The currency was born when a lack of gold and silver in the Colonies made trade hard to conduct, and a barter system prevailed. One by one, the Colonies began to issue their own paper money to serve as a medium of exchange to make trade vibrant. The Governments could then retire excess notes out of circulation by taxing the people, helping some Colonies generally avoid inflation. Each Colony had its own currency and some were better managed than others. It was banned by English Parliament in the Currency Act after Benjamin Franklin had explained the benefits of this currency to the British Board of Trade. Outlawing the circulating medium caused a depression in the Colonies.

[edit] Pennsylvania

The Pennsylvania version of this currency was said to be the most effective, because they issued only enough notes so as to satisfy the demands of trade, preventing inflation.

[edit] Benjamin Franklin

Benjamin Franklin helped create the Pennsylvania Scrip, and in his autobiography he wrote of this currency:

The utility of this currency became by time and experience so evident as never afterwards to be much disputed[1]
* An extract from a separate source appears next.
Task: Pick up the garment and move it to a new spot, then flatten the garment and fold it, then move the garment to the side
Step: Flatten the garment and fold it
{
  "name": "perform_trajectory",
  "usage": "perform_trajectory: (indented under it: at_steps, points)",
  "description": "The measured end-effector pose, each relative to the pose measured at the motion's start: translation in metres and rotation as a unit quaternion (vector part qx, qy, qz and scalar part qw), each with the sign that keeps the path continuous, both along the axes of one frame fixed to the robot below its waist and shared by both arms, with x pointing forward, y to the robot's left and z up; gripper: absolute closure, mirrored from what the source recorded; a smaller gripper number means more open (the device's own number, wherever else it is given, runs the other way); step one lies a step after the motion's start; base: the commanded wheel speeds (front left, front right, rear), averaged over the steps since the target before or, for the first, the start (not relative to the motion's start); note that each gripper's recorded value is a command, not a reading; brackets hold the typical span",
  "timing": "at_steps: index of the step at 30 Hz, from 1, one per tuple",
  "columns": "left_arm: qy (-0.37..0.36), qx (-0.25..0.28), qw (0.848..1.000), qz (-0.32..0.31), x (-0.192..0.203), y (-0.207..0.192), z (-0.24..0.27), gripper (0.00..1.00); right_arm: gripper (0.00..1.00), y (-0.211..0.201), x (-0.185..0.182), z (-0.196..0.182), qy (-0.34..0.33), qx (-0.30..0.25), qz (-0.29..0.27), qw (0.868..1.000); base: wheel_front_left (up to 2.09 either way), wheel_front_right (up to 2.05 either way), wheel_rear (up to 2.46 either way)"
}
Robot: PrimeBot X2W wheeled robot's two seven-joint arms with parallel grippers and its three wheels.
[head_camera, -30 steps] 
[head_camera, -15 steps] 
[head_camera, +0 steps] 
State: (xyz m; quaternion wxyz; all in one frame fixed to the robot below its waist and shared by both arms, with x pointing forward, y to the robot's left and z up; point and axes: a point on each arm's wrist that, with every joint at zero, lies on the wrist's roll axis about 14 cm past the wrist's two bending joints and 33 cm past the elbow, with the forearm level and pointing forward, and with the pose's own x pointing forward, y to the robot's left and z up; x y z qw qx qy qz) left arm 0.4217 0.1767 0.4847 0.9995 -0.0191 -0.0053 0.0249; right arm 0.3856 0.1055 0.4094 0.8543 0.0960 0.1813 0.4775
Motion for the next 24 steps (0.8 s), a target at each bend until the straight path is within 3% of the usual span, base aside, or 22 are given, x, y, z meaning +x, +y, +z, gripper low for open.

Franklin beleived the shutting down of this paper money by Parliament in 1764 was the principal cause of the American Revolution. As did many other prominent Americans. Here is what Peter Cooper, founder of Cooper Union College, US Presidential Candidate in 1876, and one-time colleague of Secretary of the Treasury Albert Gallatin said in his 1883 book Ideas for a Science of Good Government:

After Franklin had explained…to the British Government as the real cause of prosperity, they immediately passed laws, forbidding the payment of taxes in that money. This produced such great inconvenience and misery to the people, that it was the principal cause of the Revolution. A far greater reason for a general uprising, than the Tea and Stamp Act, was the taking away of the paper money.[2]

[edit] Adam Smith

Adam Smith wrote of the Pennsylvania currency in his famed 1776 work The Wealth of Nations:

The government of Pennsylvania, without amassing any [gold or silver], invented a method of lending, not money indeed, but what is equivalent to money to its subjects. [It advanced] to private people at interest, upon [land as collateral], paper bills of credit…made transferable from hand to hand like bank notes, and declared by act of assembly to be legal tender in all payments...[the system] went a considerable way toward defraying the annual expense…of that…government [low taxes]. [Pennsylvania’s] paper currency…is said never to have sunk below the value of gold and silver which was current in the colony before the…issue of paper money.[3]